Given an array x of length 1000, and y of length 500k, we can compute the index k for which x is the closest to "y-shifted by k indices":
mindistance = np.inf # infinity
for k in range(len(y)-1000):
t = np.sum(np.power(x-y[k:k+1000],2))
if t < mindistance:
mindistance = t
index = k
print index
# x is close to y[index:index+N]
According to my tests, this seems to be numerically costly. Is there a clever numpy way to compute it faster?
Note: It seems that if I replace the length of x from 1000 to 100, it doesn't change much the time taken for the computation. The slowness seems to come mostly from the for k in range(...) loop. How to speed it up?

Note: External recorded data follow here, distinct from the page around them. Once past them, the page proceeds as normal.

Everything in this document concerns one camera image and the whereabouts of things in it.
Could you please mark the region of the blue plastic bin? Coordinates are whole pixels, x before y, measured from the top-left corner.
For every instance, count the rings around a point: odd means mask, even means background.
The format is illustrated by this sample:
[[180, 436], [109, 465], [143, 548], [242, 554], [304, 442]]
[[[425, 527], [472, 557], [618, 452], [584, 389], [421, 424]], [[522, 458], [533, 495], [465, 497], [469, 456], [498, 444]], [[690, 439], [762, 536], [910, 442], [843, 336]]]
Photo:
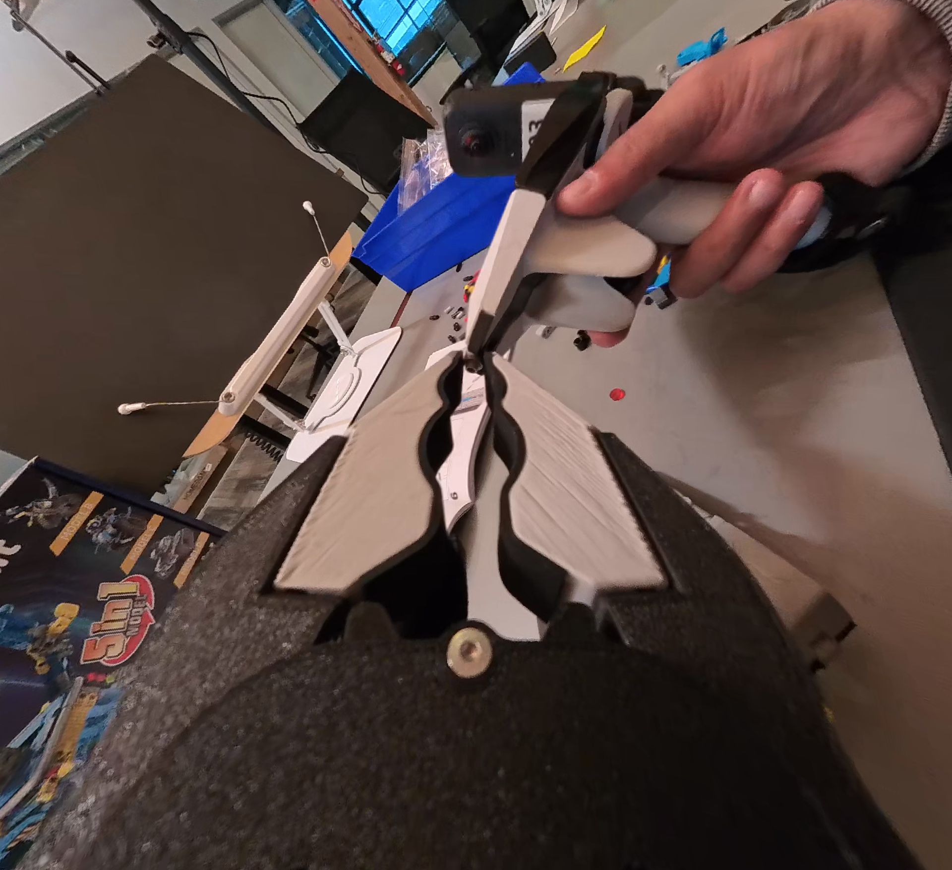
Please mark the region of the blue plastic bin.
[[526, 64], [501, 86], [451, 92], [444, 114], [451, 174], [406, 210], [398, 210], [394, 190], [353, 250], [352, 264], [410, 293], [486, 249], [528, 151], [521, 106], [537, 98], [545, 111], [554, 88]]

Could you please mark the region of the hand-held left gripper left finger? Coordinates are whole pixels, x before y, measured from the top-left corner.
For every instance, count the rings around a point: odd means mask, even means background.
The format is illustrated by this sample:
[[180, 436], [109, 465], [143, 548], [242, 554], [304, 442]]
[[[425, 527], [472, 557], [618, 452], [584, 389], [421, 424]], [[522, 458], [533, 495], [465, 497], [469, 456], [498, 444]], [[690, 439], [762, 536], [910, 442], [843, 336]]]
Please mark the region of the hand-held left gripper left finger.
[[452, 448], [463, 368], [462, 353], [446, 353], [353, 425], [277, 590], [346, 597], [425, 550], [453, 560], [436, 472]]

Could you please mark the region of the black dimpled chair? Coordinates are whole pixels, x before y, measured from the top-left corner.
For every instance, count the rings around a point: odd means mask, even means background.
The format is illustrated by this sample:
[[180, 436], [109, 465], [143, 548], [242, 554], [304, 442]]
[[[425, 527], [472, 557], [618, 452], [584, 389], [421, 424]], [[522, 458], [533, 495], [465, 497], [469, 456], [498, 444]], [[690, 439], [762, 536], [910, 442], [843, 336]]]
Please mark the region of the black dimpled chair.
[[906, 179], [908, 203], [874, 260], [951, 464], [951, 147]]

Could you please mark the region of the clear plastic bags bundle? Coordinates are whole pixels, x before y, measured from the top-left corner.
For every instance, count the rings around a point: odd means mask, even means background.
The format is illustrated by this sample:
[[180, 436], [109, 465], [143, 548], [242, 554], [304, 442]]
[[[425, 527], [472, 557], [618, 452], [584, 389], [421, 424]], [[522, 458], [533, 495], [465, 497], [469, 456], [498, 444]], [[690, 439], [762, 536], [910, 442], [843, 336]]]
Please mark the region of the clear plastic bags bundle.
[[404, 214], [452, 173], [442, 129], [431, 127], [422, 140], [403, 139], [397, 214]]

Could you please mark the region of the toy robot product box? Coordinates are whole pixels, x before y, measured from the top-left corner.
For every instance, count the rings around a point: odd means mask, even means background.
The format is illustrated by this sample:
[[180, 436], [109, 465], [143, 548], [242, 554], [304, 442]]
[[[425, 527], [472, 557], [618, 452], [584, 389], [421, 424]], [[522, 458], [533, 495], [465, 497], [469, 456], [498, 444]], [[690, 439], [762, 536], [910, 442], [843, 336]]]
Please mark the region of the toy robot product box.
[[120, 670], [226, 533], [41, 458], [2, 484], [2, 868], [29, 851], [114, 720]]

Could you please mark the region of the person's right hand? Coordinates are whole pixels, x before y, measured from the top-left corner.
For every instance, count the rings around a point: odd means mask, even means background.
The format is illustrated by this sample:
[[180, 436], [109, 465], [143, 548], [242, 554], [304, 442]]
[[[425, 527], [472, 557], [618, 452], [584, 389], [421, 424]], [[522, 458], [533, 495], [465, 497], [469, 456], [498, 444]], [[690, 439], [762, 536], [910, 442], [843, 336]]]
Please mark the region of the person's right hand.
[[817, 218], [819, 178], [884, 186], [916, 162], [946, 110], [950, 49], [898, 0], [838, 0], [702, 62], [559, 195], [607, 214], [661, 174], [735, 182], [673, 262], [680, 298], [750, 290]]

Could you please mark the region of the grey desk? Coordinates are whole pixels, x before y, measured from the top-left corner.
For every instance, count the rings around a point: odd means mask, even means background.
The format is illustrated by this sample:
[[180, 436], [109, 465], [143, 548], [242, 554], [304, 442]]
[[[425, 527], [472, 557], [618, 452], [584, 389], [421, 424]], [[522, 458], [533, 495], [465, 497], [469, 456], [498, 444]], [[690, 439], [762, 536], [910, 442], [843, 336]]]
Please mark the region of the grey desk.
[[839, 733], [950, 868], [950, 465], [873, 263], [778, 270], [636, 319], [634, 449], [845, 605]]

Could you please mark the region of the white desk stand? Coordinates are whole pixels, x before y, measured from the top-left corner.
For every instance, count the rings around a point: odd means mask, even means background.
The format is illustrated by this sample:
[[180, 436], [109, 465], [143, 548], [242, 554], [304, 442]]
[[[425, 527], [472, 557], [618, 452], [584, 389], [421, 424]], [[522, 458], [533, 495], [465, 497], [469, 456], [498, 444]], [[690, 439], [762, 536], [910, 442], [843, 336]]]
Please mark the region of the white desk stand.
[[[220, 393], [216, 414], [237, 423], [247, 407], [257, 403], [295, 434], [311, 435], [352, 401], [363, 381], [370, 378], [369, 371], [363, 371], [361, 364], [365, 361], [365, 366], [370, 367], [370, 359], [367, 357], [370, 347], [360, 349], [356, 343], [351, 342], [328, 301], [328, 293], [344, 268], [351, 263], [351, 240], [348, 236], [343, 236], [334, 247], [330, 247], [312, 202], [305, 200], [302, 207], [316, 226], [324, 254], [306, 275], [275, 326]], [[342, 364], [345, 373], [332, 386], [331, 400], [325, 407], [306, 408], [303, 418], [300, 419], [292, 414], [290, 408], [281, 407], [277, 396], [268, 395], [265, 387], [281, 358], [315, 313], [322, 316], [333, 338], [337, 340], [339, 351], [345, 355], [345, 362]]]

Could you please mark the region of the dark flat panel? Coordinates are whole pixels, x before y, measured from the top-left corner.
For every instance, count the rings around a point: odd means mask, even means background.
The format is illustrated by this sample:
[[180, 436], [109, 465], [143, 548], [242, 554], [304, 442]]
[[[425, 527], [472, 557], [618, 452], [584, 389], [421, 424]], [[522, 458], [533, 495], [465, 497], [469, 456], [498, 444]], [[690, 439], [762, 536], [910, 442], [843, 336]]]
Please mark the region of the dark flat panel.
[[2, 450], [146, 497], [367, 201], [156, 56], [1, 185]]

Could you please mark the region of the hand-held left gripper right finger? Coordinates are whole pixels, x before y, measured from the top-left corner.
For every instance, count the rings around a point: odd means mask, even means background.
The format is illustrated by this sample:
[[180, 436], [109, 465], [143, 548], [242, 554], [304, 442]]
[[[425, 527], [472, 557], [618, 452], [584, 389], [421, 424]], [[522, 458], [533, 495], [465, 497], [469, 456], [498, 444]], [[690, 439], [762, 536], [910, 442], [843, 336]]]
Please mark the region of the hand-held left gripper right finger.
[[601, 436], [500, 355], [484, 361], [504, 587], [541, 622], [567, 602], [664, 588], [664, 570]]

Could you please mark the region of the building instruction booklet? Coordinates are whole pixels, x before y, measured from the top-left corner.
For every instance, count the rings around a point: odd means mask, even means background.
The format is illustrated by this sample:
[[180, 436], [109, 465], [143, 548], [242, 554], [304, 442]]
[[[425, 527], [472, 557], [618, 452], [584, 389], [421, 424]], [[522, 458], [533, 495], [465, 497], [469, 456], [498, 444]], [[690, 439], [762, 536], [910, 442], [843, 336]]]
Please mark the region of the building instruction booklet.
[[495, 455], [482, 374], [464, 369], [462, 394], [450, 417], [451, 450], [436, 478], [447, 533], [466, 566], [469, 618], [500, 637], [537, 641], [535, 615], [506, 589], [497, 557], [499, 493], [506, 473]]

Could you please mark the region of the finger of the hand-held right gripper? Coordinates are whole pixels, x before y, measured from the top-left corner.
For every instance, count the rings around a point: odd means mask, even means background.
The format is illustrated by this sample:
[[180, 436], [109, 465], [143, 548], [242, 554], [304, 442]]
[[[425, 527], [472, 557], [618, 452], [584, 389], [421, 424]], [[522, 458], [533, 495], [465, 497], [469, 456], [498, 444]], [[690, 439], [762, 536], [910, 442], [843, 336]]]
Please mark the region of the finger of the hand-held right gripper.
[[527, 270], [532, 235], [543, 217], [547, 198], [516, 188], [509, 196], [470, 295], [466, 355], [496, 350], [525, 313], [541, 275]]

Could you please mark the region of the black computer monitor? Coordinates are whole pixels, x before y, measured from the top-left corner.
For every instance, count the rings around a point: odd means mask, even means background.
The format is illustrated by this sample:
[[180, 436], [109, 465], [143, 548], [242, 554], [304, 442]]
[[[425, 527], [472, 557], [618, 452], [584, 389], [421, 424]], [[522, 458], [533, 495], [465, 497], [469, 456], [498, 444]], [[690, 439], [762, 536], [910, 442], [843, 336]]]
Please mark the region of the black computer monitor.
[[404, 140], [424, 141], [431, 126], [351, 68], [298, 129], [312, 147], [388, 196], [399, 183]]
[[445, 0], [466, 27], [482, 60], [503, 67], [516, 39], [530, 22], [523, 0]]

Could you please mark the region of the yellow flat piece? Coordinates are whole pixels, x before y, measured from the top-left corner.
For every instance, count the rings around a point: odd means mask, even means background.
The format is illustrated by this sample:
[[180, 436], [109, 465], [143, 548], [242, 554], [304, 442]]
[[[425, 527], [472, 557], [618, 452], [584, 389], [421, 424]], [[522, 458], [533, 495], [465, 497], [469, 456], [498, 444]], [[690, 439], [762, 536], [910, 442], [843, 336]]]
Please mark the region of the yellow flat piece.
[[597, 31], [592, 37], [589, 38], [585, 43], [579, 46], [574, 50], [570, 55], [568, 55], [565, 60], [565, 65], [563, 67], [563, 73], [568, 72], [572, 67], [578, 65], [586, 57], [588, 57], [591, 52], [598, 46], [601, 42], [606, 31], [606, 26], [602, 26], [599, 31]]

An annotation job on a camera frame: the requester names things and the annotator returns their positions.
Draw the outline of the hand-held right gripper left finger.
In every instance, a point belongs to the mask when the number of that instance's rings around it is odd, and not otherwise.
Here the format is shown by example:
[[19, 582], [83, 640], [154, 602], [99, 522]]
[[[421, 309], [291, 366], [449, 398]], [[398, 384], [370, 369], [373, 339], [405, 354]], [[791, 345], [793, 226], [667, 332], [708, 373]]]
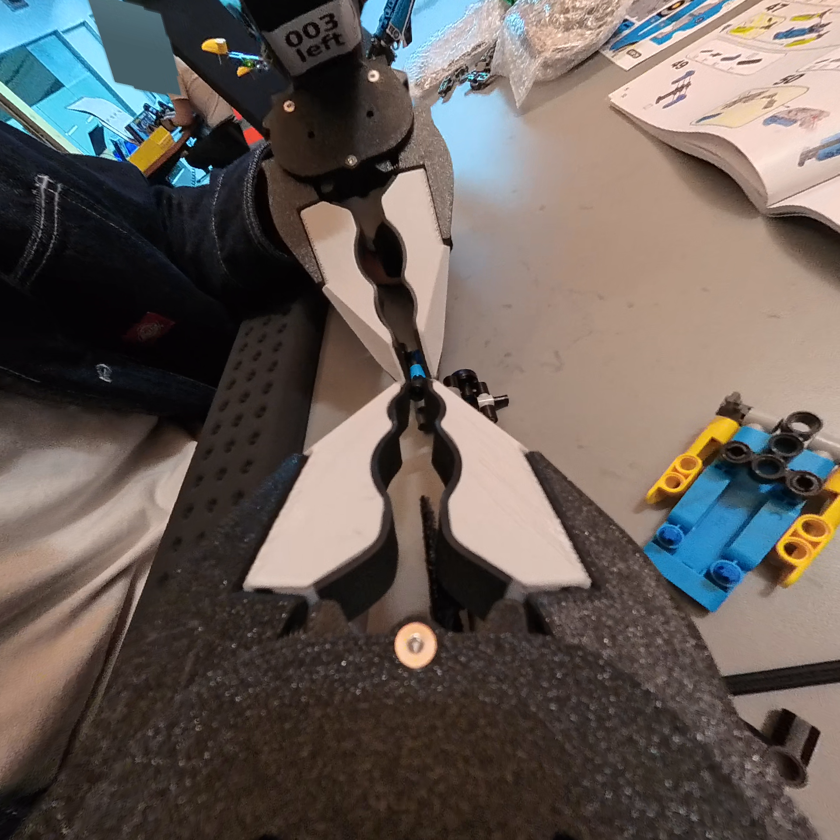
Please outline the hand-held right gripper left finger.
[[245, 577], [247, 592], [372, 607], [396, 577], [388, 484], [402, 465], [402, 386], [311, 446]]

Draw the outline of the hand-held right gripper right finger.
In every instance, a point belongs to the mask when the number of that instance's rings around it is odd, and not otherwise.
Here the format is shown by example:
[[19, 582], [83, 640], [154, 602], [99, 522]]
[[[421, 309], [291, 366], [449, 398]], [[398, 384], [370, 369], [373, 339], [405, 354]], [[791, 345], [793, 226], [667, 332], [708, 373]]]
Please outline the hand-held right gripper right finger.
[[587, 590], [592, 579], [519, 441], [434, 382], [434, 469], [444, 489], [437, 577], [468, 612]]

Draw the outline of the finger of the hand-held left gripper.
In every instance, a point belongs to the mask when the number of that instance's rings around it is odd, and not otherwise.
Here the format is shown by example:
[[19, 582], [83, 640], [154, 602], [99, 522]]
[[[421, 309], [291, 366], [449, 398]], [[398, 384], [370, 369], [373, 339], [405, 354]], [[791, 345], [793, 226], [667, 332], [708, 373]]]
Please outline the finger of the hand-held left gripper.
[[325, 296], [381, 368], [402, 382], [402, 364], [377, 309], [375, 285], [358, 259], [360, 230], [351, 210], [320, 202], [302, 209], [300, 216]]
[[385, 190], [385, 221], [398, 237], [403, 284], [427, 368], [438, 373], [445, 339], [450, 247], [440, 233], [425, 171], [405, 171]]

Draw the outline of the black blue brick assembly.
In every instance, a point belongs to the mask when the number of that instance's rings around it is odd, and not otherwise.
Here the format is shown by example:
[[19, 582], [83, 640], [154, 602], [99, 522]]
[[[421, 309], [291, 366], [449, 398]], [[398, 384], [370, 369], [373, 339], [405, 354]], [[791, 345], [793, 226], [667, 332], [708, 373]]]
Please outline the black blue brick assembly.
[[[421, 351], [408, 351], [404, 354], [404, 367], [407, 374], [409, 396], [414, 404], [416, 425], [420, 432], [430, 433], [432, 420], [427, 406], [427, 366]], [[491, 422], [498, 422], [498, 413], [510, 404], [508, 395], [493, 395], [484, 381], [471, 369], [459, 369], [443, 379], [443, 384], [457, 391], [460, 397], [480, 411]]]

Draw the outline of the yellow blue brick assembly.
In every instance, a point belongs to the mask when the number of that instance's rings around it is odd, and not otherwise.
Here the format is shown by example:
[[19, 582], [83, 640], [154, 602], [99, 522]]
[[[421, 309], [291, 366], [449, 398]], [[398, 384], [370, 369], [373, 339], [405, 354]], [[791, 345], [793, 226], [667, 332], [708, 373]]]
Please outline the yellow blue brick assembly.
[[798, 582], [838, 538], [838, 442], [823, 428], [815, 413], [772, 420], [727, 395], [646, 495], [669, 507], [644, 547], [667, 582], [708, 613], [765, 560], [778, 586]]

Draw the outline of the grey desk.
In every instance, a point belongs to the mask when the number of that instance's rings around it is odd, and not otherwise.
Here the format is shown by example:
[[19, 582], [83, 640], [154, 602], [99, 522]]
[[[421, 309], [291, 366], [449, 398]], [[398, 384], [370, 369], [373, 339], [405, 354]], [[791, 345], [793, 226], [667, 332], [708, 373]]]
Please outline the grey desk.
[[532, 91], [433, 109], [455, 169], [442, 371], [510, 396], [500, 425], [638, 543], [644, 496], [740, 392], [838, 439], [838, 236], [767, 219], [718, 169], [607, 104], [601, 57]]

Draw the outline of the black perforated mat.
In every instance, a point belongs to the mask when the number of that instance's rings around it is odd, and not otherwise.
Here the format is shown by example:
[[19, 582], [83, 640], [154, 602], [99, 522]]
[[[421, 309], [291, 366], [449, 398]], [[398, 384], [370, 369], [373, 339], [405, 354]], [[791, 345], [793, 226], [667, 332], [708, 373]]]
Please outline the black perforated mat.
[[326, 322], [305, 297], [241, 325], [131, 623], [133, 641], [162, 647], [202, 628], [205, 611], [268, 601], [308, 611], [301, 596], [244, 591], [286, 491], [300, 470]]

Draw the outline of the clear plastic bag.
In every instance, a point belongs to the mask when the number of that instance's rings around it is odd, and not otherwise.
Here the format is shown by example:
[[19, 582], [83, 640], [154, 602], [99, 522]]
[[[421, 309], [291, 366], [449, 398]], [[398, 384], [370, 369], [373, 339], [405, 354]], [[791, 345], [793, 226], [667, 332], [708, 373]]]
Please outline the clear plastic bag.
[[614, 34], [631, 1], [517, 1], [503, 18], [492, 60], [522, 109], [534, 86], [556, 80]]
[[459, 20], [426, 38], [403, 64], [412, 99], [431, 96], [459, 68], [492, 53], [509, 9], [504, 1], [475, 2]]

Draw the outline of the white shirt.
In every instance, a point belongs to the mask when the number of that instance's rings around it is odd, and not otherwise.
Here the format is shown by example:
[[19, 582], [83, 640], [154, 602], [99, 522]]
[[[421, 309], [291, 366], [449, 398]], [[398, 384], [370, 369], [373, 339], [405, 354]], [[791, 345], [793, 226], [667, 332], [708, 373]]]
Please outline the white shirt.
[[196, 442], [2, 393], [2, 805], [55, 777], [107, 683]]

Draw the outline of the black axle rod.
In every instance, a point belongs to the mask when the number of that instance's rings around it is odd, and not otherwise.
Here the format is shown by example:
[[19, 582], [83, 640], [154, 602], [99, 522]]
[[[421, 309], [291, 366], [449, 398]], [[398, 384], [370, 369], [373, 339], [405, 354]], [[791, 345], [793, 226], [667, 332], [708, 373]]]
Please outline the black axle rod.
[[722, 681], [729, 695], [733, 697], [837, 685], [839, 660], [725, 675]]

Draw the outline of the blue white leaflet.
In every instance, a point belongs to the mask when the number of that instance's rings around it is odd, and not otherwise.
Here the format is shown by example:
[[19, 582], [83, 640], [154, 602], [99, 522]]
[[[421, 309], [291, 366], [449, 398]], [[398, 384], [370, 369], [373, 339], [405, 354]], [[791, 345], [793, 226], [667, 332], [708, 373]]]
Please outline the blue white leaflet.
[[600, 53], [630, 70], [697, 31], [742, 1], [633, 1]]

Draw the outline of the building instruction booklet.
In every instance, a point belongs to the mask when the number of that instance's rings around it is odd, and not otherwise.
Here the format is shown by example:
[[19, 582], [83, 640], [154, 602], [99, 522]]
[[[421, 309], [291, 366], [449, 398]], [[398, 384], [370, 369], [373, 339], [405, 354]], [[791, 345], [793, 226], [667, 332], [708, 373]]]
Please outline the building instruction booklet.
[[608, 100], [762, 214], [839, 230], [839, 2], [758, 2]]

This can be done with np.correlate which computes not the coefficient of correlation (as one might guess), but simply the sum of products like x[n]*y[m] (here m is n plus some shift). Since
(x[n] - y[m])**2 = x[n]**2 - 2*x[n]*y[m] + y[m]**2
we can get the sum of squares of differences from this, by adding the sums of squares of x and of a part of y. (Actually, the sum of x[n]**2 will not depend on the shift, since we'll always get just np.sum(x**2), but I'll include it all the same.) The sum of a part of y**2 can also be found in this way, by replacing x with an all-ones array of the same size, and y with y**2.
Here is an example.
import numpy as np
x = np.array([3.1, 1.2, 4.2])
y = np.array([8, 5, 3, -2, 3, 1, 4, 5, 7])
diff_sq = np.sum(x**2) - 2*np.correlate(y, x) + np.correlate(y**2, np.ones_like(x))
print(diff_sq)
This prints [39.89 45.29 11.69 39.49 0.09 12.89 23.09] which are indeed the required distances from x to various parts of y. Pick the smallest with argmin.